### INSTRUCTIONS TO FOLLOW
Using the string "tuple" as the key, pull each matching line out of the records below.

### TASK INPUTS
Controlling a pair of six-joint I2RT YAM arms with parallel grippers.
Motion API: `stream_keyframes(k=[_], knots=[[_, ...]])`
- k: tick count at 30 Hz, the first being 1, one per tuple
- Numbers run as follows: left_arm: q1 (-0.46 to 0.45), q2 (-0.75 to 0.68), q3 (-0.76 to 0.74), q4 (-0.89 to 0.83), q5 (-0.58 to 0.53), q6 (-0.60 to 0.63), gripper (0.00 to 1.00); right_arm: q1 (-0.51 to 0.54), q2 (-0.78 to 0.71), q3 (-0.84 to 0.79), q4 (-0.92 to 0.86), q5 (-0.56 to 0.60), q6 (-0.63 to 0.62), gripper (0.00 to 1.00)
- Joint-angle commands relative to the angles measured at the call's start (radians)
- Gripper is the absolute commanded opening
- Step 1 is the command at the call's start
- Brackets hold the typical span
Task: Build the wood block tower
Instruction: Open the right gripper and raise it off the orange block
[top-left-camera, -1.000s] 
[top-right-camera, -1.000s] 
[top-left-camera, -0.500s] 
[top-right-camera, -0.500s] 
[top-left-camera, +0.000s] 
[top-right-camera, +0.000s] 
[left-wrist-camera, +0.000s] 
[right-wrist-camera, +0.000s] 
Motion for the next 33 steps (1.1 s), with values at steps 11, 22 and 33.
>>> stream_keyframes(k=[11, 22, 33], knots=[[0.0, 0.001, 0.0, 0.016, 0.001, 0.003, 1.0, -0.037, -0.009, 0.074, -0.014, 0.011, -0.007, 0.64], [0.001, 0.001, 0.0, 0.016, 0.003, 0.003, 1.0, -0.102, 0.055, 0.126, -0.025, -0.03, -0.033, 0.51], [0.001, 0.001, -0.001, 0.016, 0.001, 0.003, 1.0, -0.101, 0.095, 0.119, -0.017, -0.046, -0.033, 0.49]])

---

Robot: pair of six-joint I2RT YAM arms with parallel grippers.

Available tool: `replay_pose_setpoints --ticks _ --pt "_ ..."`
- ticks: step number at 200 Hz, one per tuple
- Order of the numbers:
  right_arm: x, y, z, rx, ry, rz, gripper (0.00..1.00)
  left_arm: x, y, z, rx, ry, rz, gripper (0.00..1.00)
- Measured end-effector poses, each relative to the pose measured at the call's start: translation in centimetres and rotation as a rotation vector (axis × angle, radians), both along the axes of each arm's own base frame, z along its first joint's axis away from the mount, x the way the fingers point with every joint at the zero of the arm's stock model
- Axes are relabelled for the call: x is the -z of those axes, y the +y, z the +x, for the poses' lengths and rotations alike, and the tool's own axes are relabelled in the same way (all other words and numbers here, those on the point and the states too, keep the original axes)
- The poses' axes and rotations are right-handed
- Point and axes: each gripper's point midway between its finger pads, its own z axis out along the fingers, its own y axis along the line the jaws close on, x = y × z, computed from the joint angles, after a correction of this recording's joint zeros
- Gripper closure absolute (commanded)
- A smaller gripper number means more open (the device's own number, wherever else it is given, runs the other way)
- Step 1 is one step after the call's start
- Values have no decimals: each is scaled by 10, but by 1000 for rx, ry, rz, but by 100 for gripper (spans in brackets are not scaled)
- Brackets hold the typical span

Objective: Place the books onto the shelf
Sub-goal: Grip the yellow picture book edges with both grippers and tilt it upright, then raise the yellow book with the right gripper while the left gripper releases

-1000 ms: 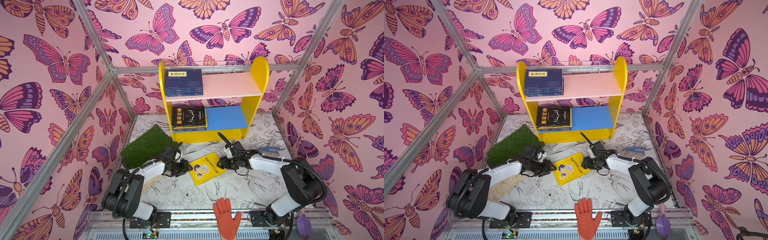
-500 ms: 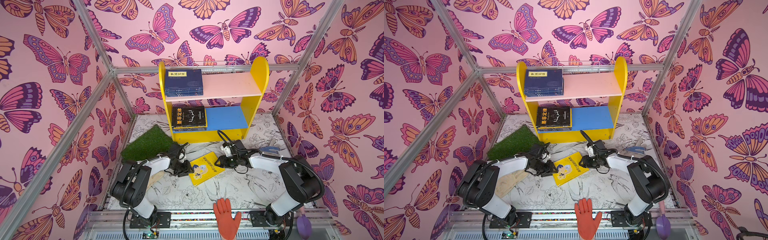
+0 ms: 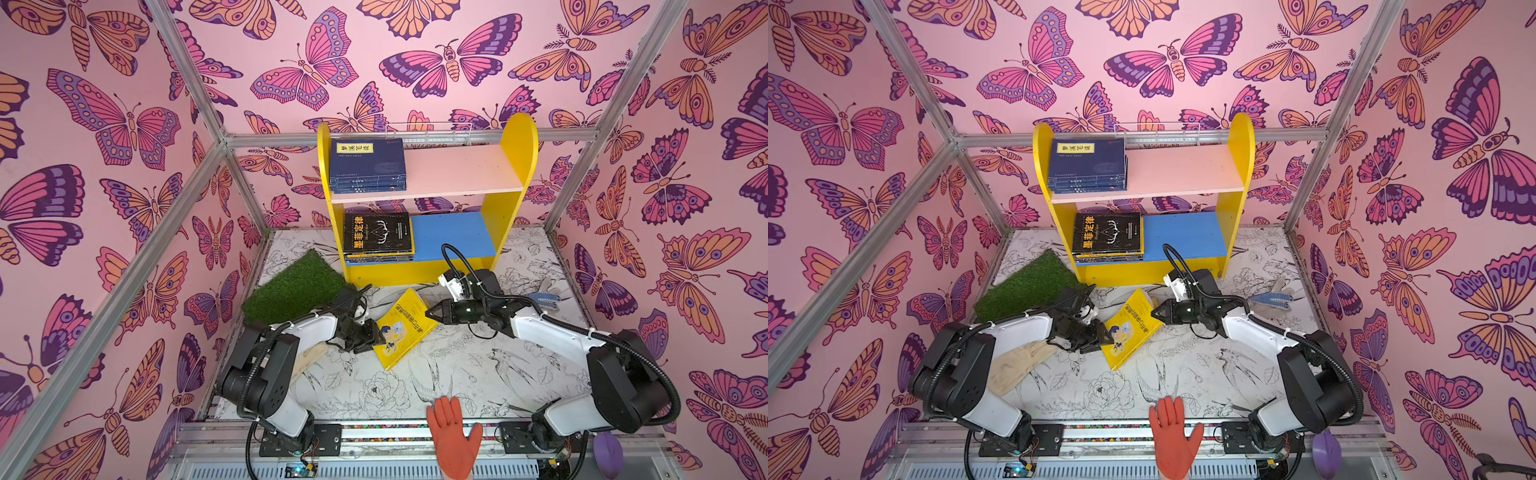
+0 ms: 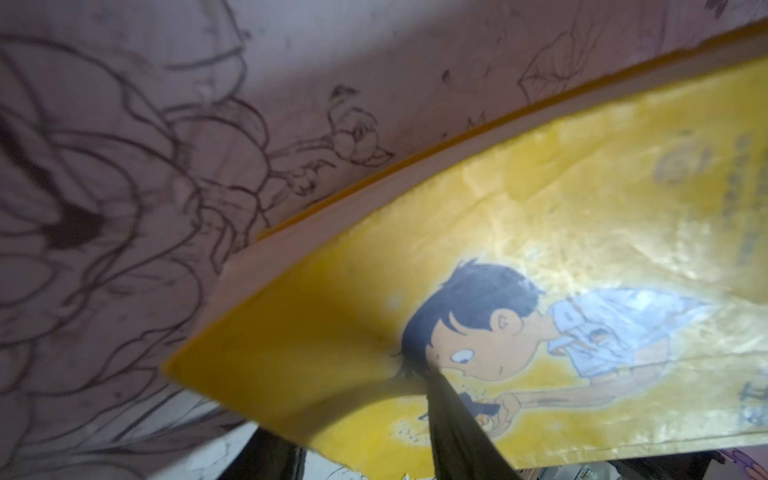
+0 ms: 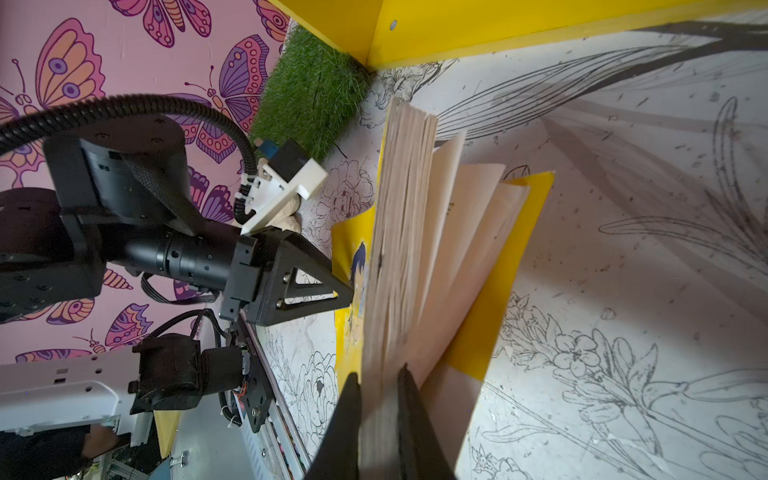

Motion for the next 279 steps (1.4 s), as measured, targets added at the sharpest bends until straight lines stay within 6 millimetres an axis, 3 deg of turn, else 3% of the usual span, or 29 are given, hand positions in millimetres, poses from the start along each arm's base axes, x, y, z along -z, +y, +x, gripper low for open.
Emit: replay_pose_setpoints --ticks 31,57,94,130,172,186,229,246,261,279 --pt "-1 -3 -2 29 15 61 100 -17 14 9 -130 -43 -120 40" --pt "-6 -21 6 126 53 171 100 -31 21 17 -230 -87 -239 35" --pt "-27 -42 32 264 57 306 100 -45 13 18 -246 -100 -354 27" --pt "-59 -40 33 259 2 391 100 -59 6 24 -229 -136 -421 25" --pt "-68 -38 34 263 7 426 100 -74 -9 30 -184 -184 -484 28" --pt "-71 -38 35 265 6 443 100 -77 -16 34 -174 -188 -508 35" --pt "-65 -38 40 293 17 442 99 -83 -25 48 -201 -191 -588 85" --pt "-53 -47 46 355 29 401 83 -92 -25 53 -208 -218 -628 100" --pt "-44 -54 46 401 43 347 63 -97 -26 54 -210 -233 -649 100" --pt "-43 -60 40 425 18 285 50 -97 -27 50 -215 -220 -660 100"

### YOUR SOLUTION
- k: tick count at 30 Hz, the first being 1, one per tuple
- ticks: step number at 200 Hz, one per tuple

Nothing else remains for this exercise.